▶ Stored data

+ + + + +

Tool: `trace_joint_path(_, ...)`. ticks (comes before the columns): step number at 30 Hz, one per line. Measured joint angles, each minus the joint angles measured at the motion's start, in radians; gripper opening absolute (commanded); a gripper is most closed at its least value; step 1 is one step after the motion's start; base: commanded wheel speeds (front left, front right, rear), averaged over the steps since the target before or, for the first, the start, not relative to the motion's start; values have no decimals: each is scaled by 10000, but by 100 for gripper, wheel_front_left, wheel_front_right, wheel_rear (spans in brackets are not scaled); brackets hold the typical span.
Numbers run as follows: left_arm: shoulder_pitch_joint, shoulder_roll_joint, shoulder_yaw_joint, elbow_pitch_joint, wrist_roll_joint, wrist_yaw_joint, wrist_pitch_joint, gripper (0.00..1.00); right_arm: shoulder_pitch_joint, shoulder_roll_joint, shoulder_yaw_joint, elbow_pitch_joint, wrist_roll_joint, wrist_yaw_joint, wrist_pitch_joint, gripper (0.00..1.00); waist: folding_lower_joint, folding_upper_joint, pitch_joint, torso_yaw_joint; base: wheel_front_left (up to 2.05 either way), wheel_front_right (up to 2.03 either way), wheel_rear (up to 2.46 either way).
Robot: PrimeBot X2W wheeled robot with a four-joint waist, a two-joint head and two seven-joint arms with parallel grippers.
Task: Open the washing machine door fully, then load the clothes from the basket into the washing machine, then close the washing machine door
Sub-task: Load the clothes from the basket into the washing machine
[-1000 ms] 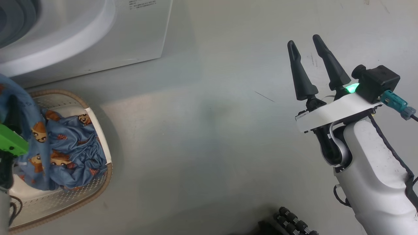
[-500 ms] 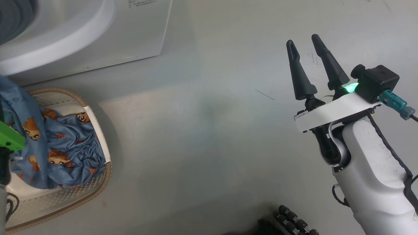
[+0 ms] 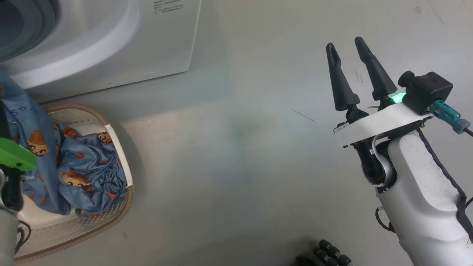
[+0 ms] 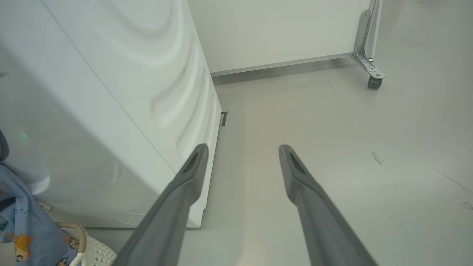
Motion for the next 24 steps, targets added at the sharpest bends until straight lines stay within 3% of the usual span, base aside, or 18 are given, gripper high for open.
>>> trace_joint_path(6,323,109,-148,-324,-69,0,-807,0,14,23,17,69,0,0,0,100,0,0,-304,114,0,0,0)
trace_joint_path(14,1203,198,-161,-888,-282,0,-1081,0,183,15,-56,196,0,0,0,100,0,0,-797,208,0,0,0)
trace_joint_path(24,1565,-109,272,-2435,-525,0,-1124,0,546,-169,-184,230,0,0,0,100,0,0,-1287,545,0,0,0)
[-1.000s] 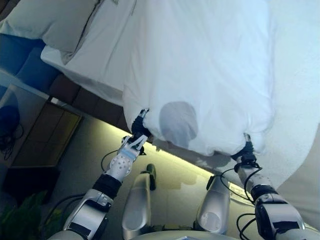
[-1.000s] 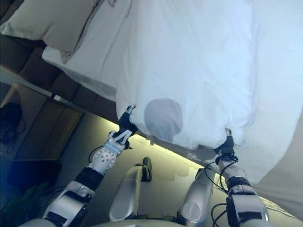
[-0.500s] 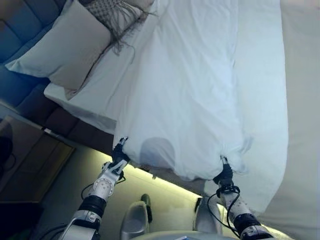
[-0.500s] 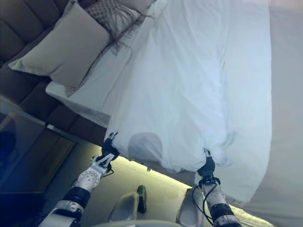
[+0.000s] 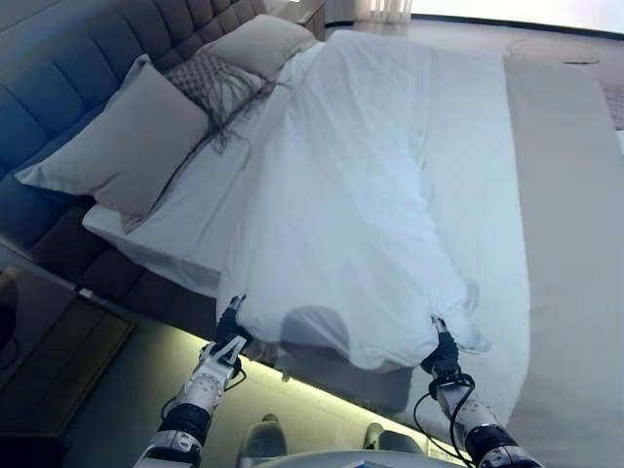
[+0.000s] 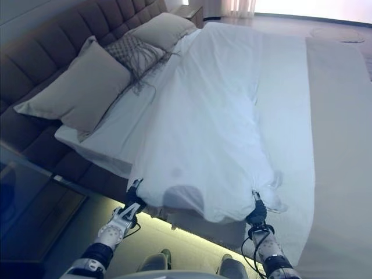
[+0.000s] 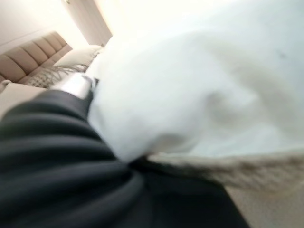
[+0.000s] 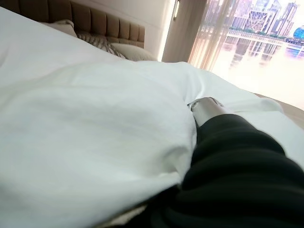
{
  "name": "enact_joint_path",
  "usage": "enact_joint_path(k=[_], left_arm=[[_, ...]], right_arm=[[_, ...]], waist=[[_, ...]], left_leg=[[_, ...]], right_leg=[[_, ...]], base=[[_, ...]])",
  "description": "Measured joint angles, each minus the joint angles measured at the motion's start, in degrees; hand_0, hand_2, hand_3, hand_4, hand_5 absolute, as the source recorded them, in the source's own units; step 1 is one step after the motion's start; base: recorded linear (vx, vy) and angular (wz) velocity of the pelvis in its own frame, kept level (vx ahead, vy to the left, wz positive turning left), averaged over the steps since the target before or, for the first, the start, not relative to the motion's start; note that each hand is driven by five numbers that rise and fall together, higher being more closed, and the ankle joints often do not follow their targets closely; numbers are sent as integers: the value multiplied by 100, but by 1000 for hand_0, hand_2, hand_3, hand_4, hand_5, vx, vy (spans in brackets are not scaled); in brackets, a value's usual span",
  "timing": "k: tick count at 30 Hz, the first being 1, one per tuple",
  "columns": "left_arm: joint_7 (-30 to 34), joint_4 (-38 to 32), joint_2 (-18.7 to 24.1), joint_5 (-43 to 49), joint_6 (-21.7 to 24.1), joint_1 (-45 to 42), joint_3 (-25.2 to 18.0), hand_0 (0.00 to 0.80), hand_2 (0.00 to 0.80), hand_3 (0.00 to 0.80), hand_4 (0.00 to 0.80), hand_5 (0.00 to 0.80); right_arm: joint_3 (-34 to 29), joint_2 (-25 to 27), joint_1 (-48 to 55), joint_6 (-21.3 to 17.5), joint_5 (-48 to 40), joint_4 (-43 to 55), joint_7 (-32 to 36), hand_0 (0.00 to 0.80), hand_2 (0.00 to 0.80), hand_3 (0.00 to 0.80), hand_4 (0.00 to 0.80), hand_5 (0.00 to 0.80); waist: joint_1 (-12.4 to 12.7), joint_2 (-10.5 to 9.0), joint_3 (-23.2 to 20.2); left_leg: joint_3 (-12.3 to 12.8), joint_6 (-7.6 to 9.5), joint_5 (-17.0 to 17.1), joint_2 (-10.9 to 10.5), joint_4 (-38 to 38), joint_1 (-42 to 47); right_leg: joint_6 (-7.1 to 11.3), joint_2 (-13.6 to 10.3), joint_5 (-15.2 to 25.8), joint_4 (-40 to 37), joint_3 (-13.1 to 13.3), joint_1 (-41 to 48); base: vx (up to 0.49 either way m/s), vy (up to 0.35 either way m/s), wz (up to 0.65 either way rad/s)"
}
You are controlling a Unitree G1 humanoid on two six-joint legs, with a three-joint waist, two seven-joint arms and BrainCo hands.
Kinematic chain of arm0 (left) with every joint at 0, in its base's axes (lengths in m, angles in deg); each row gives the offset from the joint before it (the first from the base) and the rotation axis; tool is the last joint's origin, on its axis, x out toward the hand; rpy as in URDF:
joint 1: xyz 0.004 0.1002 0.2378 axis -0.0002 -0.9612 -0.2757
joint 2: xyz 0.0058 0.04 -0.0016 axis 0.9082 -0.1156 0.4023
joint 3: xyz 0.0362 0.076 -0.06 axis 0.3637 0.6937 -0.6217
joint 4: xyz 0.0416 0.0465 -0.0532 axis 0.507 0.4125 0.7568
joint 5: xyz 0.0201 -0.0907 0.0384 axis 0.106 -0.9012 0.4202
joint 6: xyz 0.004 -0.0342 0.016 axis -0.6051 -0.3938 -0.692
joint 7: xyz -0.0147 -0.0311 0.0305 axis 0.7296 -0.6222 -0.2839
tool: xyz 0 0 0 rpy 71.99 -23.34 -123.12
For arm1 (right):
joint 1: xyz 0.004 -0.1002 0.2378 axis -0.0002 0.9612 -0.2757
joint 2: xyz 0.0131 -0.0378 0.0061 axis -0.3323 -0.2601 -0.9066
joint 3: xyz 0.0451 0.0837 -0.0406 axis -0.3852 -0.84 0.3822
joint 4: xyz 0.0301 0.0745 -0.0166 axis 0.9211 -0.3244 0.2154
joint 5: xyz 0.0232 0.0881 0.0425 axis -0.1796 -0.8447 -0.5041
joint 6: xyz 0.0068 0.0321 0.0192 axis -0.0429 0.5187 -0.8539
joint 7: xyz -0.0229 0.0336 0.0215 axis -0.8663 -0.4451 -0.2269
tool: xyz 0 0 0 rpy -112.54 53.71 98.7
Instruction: Make the bed neatly
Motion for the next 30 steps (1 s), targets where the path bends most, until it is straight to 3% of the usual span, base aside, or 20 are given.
enact_joint_path(k=[3,5,7,8,9,10,11,15,17,18,20,21,22,24,25,27,30], left_arm=[[53,0,-107,-99,-59,-35,1,800,800,800,800,800],[58,0,-206,-165,-150,-90,45,800,800,800,800,800],[113,-13,-310,-164,-239,-117,165,800,800,800,800,800],[133,-7,-316,-157,-281,-121,173,800,800,800,800,800],[131,-22,-255,-151,-312,-151,168,800,800,800,800,800],[128,-26,-150,-131,-380,-158,172,800,800,800,800,800],[125,-32,-51,-77,-419,-158,170,800,800,800,800,800],[123,-59,190,311,-664,-33,165,800,800,800,800,800],[118,-63,193,425,-770,-51,165,800,800,800,800,800],[113,-59,174,486,-775,-48,163,800,800,800,800,800],[112,-48,158,529,-760,-59,135,800,800,800,800,800],[112,-39,167,529,-746,-67,58,800,800,800,800,800],[114,-36,188,528,-737,-85,-28,800,800,800,800,800],[112,-33,217,525,-628,-149,-109,800,800,800,800,800],[87,-20,182,527,-625,-193,-137,800,800,800,800,800],[41,-37,63,517,-609,-221,-47,800,800,800,800,800],[54,-31,-77,452,-396,-98,-17,800,800,800,800,800]], right_arm=[[-176,4,70,22,137,2,-72,800,800,800,800,800],[-255,68,117,51,272,48,-116,800,800,800,800,800],[-324,273,161,90,364,75,-117,800,800,800,800,800],[-379,261,181,89,389,64,-129,800,800,800,800,800],[-366,153,249,107,389,63,-151,800,800,800,800,800],[-361,18,293,124,388,49,-164,800,800,800,800,800],[-364,-102,321,131,383,45,-168,800,800,800,800,800],[-507,-383,345,96,273,64,-154,800,800,800,800,800],[-508,-390,280,74,116,99,-154,800,800,800,800,800],[-513,-416,307,65,65,132,-164,800,800,800,800,800],[-511,-363,429,27,35,258,-171,800,800,800,800,800],[-478,-386,437,28,34,241,-168,800,800,800,800,800],[-391,-397,444,42,34,220,-163,800,800,800,800,800],[-343,-426,455,106,38,214,-59,800,800,800,800,800],[-337,-401,434,106,37,196,2,800,800,800,800,800],[-298,-319,460,60,28,192,9,800,800,800,800,800],[-41,-174,216,-115,30,194,2,800,800,800,800,800]], waist=[[-103,82,-36],[-165,215,-70],[-209,438,-66],[-289,404,-41],[-267,161,-22],[-258,-2,1],[-217,-75,-7],[-104,-113,8],[-109,-21,7],[-142,-19,12],[-128,38,-26],[-131,28,-31],[-126,47,-33],[-88,-19,-66],[-108,-26,-73],[-107,6,-60],[-52,-16,-46]], left_leg=[[-20,0,2,509,-425,144],[-34,-3,1,594,-817,368],[-32,96,64,420,-1118,631],[25,-542,-150,238,-1170,696],[107,-355,-200,-126,-1178,763],[190,-240,-259,-381,-1091,782],[207,-147,-347,-558,-1003,787],[218,69,-596,-921,-746,760],[359,155,-646,-942,-744,786],[386,229,-695,-1018,-734,762],[483,310,-709,-952,-838,806],[490,345,-682,-866,-893,811],[488,285,-598,-701,-935,827],[473,159,-489,-493,-1005,813],[414,131,-468,-461,-957,758],[318,303,-306,-446,-900,718],[322,169,-210,-405,49,-111]], right_leg=[[161,-105,-86,185,-9,-32],[401,-300,-145,349,27,-49],[741,-508,-221,605,108,-113],[968,-786,-258,688,174,-117],[1005,-1147,-233,653,281,-113],[1112,-1406,-90,499,352,-5],[1106,-1560,101,326,334,69],[1137,-1858,552,47,132,220],[987,-1918,837,157,44,43],[899,-1880,1020,148,33,21],[891,-1790,1394,216,24,-136],[1026,-1645,1138,476,6,-257],[1047,-1290,544,1006,11,-414],[795,-458,-298,1053,-177,-428],[365,-216,-269,529,-270,-140],[293,-70,-123,138,-280,127],[184,-6,153,-267,-295,20]], base=[[92,502,11],[135,587,8],[135,593,6],[119,487,8],[109,394,6],[98,310,-13],[69,242,-9],[-6,286,-9],[-54,328,-32],[-47,307,-32],[-18,141,-25],[-5,42,-18],[-2,-27,-14],[-14,-74,-5],[-91,-80,27],[-229,-45,31],[-412,-46,4]])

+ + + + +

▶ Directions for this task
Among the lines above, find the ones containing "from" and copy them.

▶ Task answer
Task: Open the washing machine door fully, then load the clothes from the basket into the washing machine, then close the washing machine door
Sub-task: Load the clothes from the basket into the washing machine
Kinematic chain of arm0 (left) with every joint at 0, in its base's axes (lengths in m, angles in deg); each row gives the offset from the joint before it (the first from the base) and the rotation axis; tool is the last joint's origin, on its axis, x out toward the hand; rpy as in URDF:

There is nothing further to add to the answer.